**About this exercise:**
Return verbatim every line from the first line of the data below to the line that contains "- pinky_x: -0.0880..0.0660", inclusive, and no further.

--- Data in this exercise Enclosed Below ---

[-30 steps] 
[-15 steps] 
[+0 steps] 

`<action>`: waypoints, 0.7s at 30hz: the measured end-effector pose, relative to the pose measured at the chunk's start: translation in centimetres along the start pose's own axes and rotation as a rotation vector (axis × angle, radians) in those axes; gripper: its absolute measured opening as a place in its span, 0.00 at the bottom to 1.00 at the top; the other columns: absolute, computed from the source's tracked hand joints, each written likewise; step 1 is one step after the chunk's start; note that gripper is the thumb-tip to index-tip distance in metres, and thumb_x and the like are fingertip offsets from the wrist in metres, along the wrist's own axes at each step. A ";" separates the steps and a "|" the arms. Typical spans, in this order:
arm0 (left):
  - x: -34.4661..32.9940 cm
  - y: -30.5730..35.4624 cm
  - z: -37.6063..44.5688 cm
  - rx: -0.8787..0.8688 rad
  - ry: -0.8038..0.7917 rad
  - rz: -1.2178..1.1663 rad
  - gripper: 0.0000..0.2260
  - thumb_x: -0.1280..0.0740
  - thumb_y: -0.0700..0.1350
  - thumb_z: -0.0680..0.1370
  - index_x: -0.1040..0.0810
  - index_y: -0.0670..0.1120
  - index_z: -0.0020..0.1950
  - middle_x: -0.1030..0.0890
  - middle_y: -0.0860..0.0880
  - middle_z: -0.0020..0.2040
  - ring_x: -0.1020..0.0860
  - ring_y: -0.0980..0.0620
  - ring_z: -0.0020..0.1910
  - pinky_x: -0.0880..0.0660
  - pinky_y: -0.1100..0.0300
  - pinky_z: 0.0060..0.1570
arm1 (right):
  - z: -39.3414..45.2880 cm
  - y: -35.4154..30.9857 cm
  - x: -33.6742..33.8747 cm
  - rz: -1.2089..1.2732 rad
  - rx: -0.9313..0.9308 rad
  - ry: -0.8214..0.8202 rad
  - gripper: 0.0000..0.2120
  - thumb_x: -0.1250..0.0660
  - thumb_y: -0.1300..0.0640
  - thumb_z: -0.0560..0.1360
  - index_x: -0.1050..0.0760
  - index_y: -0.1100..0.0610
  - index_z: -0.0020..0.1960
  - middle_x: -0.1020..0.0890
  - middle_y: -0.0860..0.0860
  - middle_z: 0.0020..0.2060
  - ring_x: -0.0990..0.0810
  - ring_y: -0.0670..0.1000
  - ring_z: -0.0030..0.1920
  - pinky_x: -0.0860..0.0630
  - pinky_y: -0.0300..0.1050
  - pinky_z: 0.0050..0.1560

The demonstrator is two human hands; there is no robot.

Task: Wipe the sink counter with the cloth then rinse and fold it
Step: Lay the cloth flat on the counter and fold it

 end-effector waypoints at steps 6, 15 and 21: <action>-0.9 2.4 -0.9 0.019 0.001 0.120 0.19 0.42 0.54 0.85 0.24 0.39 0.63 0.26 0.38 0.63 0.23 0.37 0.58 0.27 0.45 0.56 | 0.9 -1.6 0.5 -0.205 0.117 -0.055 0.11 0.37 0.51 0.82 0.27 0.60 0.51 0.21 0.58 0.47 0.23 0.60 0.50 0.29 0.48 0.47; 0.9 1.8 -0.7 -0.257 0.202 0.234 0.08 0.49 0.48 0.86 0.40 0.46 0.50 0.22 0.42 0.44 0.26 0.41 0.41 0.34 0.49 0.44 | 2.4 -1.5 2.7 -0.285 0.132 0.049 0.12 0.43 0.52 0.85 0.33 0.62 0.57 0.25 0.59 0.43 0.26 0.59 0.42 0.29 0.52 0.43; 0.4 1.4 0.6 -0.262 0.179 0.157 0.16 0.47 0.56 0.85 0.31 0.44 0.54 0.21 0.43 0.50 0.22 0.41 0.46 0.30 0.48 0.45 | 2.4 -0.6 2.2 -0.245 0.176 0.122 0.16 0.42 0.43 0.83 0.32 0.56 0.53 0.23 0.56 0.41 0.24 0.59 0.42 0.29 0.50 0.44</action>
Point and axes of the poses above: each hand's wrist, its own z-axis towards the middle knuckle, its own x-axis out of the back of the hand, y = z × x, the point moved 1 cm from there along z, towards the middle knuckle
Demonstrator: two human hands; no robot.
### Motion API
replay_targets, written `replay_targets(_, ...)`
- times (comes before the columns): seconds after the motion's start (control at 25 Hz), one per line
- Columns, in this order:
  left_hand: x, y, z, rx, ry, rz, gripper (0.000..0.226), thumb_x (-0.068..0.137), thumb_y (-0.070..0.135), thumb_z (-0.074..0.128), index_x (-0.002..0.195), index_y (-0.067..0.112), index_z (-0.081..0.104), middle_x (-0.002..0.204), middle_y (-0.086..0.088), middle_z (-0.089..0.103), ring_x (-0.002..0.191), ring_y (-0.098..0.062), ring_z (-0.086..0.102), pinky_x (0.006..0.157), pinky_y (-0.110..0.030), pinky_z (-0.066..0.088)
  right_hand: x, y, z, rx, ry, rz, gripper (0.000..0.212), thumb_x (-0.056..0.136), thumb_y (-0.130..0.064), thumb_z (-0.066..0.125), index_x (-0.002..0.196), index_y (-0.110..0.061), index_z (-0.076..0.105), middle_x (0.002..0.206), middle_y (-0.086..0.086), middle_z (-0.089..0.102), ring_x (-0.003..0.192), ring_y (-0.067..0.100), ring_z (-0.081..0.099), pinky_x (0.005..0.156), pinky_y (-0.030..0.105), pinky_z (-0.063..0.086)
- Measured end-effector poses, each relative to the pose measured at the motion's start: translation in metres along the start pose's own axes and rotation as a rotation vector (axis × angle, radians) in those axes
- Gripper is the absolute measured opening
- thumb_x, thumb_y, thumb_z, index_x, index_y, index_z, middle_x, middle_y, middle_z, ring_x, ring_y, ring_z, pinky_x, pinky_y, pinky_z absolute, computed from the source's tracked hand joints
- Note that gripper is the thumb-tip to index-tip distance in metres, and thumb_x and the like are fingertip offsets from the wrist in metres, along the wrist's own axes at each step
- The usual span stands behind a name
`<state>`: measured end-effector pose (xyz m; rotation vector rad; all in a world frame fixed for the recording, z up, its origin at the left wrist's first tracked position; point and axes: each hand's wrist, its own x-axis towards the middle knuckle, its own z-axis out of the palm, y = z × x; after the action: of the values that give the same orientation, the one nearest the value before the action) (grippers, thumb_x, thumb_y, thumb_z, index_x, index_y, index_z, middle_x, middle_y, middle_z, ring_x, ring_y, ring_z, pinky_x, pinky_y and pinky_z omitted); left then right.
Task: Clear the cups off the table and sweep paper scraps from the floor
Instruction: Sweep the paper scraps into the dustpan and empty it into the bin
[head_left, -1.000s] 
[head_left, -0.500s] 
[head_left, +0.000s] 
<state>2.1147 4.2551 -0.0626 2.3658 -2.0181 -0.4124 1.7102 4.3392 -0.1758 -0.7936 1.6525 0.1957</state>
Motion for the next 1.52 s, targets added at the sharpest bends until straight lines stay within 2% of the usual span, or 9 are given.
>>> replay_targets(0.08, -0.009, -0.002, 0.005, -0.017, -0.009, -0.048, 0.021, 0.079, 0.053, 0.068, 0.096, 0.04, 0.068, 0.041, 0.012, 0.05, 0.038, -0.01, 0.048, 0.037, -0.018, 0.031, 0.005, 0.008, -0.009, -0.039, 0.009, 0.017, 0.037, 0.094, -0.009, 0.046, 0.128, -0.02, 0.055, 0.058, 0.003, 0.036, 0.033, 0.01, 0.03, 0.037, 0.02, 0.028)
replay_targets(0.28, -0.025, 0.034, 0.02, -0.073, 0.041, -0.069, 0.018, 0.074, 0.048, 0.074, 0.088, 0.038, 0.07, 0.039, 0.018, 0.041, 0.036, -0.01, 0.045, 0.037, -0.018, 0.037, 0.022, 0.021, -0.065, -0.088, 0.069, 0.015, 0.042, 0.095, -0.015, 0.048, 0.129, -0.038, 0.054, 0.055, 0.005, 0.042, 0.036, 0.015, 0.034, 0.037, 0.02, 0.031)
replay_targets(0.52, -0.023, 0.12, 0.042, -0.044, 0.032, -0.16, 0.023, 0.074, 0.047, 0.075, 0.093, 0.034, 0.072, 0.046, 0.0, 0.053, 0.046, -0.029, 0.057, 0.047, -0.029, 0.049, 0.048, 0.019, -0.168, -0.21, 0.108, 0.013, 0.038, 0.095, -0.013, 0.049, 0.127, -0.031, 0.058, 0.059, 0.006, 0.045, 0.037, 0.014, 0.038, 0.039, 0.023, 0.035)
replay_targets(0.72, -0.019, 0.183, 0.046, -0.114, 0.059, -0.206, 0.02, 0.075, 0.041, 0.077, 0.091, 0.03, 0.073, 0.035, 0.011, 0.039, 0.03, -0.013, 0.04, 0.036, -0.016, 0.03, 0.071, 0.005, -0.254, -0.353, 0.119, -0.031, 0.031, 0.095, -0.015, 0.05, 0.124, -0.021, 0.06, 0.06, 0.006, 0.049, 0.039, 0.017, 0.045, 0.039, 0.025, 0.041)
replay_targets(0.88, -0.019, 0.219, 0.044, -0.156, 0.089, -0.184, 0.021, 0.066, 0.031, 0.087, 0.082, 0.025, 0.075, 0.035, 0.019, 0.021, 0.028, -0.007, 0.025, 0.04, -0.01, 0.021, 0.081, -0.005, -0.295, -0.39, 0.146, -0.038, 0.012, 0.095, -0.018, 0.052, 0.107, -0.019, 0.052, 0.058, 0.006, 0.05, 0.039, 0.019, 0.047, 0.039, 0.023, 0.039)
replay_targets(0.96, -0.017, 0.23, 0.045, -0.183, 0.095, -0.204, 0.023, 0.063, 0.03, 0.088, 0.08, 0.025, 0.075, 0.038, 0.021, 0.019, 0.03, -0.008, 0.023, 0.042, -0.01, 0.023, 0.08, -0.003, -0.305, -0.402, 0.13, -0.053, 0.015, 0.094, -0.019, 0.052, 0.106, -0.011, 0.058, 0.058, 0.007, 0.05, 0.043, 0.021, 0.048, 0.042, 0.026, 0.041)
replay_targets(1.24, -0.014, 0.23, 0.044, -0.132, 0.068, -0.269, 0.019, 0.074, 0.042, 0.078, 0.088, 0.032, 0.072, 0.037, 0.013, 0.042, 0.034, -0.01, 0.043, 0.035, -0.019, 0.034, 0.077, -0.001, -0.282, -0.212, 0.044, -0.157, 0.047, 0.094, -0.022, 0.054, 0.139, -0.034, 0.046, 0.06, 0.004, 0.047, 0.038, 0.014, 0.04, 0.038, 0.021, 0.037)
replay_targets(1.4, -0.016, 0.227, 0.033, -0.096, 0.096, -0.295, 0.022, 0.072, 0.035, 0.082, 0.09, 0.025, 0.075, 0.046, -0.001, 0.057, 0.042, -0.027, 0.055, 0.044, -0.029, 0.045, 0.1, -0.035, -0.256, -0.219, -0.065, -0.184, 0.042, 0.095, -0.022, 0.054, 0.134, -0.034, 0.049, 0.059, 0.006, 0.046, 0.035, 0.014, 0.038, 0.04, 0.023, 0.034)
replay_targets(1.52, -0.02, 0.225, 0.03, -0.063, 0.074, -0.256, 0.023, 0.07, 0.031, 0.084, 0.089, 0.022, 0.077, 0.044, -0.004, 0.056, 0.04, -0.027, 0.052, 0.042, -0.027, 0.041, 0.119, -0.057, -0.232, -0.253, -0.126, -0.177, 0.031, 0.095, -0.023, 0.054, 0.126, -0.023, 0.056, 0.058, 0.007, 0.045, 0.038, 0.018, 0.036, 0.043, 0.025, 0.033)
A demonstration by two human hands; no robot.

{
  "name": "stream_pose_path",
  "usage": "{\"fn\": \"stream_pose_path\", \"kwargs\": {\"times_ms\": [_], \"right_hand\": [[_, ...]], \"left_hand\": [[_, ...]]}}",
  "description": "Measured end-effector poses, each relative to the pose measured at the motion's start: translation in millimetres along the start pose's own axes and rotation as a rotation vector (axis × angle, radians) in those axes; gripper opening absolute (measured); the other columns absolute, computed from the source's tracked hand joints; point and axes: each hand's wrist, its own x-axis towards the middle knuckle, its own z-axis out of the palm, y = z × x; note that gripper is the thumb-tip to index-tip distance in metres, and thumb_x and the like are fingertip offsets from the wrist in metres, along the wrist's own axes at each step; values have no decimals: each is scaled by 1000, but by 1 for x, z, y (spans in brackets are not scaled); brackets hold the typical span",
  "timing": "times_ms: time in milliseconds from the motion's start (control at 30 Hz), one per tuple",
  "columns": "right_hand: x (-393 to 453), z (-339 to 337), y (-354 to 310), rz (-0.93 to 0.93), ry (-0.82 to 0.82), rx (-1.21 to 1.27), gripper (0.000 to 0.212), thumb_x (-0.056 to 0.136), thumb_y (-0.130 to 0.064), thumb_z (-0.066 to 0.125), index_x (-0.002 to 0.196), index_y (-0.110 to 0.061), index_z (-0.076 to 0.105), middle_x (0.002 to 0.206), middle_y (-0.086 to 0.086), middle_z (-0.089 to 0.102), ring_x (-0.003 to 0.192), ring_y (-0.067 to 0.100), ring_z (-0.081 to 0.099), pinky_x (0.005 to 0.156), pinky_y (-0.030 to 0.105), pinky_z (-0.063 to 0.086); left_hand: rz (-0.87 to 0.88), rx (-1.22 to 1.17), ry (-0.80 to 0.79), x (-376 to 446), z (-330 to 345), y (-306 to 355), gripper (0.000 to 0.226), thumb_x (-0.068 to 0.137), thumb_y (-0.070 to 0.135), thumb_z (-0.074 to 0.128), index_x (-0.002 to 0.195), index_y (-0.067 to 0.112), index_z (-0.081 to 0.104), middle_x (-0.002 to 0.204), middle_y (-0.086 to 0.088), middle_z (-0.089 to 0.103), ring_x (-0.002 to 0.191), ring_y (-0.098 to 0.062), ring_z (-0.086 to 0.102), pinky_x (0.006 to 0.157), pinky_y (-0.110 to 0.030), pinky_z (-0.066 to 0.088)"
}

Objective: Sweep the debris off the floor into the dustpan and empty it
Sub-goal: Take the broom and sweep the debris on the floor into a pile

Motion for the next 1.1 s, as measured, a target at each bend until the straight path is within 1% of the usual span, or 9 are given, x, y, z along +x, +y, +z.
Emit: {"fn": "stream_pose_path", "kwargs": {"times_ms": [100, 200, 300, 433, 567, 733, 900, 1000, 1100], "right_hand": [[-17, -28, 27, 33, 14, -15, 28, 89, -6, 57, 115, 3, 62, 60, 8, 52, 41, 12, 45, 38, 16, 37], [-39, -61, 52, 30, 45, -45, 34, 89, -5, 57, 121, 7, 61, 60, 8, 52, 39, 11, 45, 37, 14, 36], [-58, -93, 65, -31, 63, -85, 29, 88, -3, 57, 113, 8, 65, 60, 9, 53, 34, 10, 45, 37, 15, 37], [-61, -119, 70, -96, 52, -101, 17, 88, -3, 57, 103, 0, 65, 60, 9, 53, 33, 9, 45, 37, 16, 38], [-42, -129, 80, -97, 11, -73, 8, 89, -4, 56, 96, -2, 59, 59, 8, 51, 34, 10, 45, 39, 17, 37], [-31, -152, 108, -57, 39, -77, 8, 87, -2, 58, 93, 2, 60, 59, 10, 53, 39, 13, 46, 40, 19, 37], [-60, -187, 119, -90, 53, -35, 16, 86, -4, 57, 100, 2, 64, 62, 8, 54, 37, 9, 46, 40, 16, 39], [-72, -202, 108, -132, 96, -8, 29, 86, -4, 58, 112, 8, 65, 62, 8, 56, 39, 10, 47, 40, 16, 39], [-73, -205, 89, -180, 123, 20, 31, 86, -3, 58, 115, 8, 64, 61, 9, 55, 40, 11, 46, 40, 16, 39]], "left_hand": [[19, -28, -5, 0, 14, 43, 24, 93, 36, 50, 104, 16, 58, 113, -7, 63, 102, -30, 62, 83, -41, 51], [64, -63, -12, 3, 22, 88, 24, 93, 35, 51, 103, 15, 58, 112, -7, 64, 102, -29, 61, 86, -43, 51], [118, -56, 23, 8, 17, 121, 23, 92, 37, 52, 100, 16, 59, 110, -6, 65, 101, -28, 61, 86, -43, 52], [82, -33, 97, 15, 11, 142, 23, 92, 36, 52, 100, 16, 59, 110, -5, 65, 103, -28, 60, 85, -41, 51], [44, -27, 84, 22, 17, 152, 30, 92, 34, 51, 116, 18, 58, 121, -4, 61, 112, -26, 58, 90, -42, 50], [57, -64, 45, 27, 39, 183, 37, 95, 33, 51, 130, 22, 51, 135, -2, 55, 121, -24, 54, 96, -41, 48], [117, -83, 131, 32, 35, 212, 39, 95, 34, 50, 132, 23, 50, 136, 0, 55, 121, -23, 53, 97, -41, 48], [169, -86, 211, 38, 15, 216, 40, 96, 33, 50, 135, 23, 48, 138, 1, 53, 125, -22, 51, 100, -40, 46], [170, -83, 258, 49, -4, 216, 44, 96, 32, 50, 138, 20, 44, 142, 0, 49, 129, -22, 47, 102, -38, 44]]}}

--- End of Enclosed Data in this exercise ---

**Exercise output:**
[-30 steps] 
[-15 steps] 
[+0 steps] 

`<action>`: waypoints, 0.7s at 30hz: the measured end-effector pose, relative to the pose measured at the chunk's start: translation in centimetres along the start pose's own axes and rotation as a rotation vector (axis × angle, radians) in those axes; gripper: its absolute measured opening as a place in its span, 0.00 at the bottom to 1.00 at the top; the other columns: absolute, computed from the source's tracked hand joints, each written likewise; step 1 is one step after the chunk's start; note that gripper is the thumb-tip to index-tip distance in metres, and thumb_x and the like are fingertip offsets from the wrist in metres, along the wrist's own axes at each step. A ";" separates the steps and a "|" the arms. Typical spans, in this order:
arm0 (left):
  - x: -34.4661..32.9940 cm
  - y: -30.5730..35.4624 cm
  - z: -37.6063..44.5688 cm
  - rx: -0.8787..0.8688 rad
  - ry: -0.8038..0.7917 rad
  - rz: -1.2178..1.1663 rad
  - gripper: 0.0000..0.2260
  - thumb_x: -0.1280..0.0740
  - thumb_y: -0.0700..0.1350
  - thumb_z: -0.0680..0.1370
  - index_x: -0.1040..0.0810
  - index_y: -0.0670..0.1120
  - index_z: -0.0020..0.1950
  - middle_x: -0.1030..0.0890
  - middle_y: -0.0860..0.0880
  - middle_z: -0.0020..0.2040
  - ring_x: -0.1020..0.0860
  - ring_y: -0.0980..0.0620
  - ring_z: -0.0020..0.1910
  - pinky_x: -0.0880..0.0660

That finishes the exercise.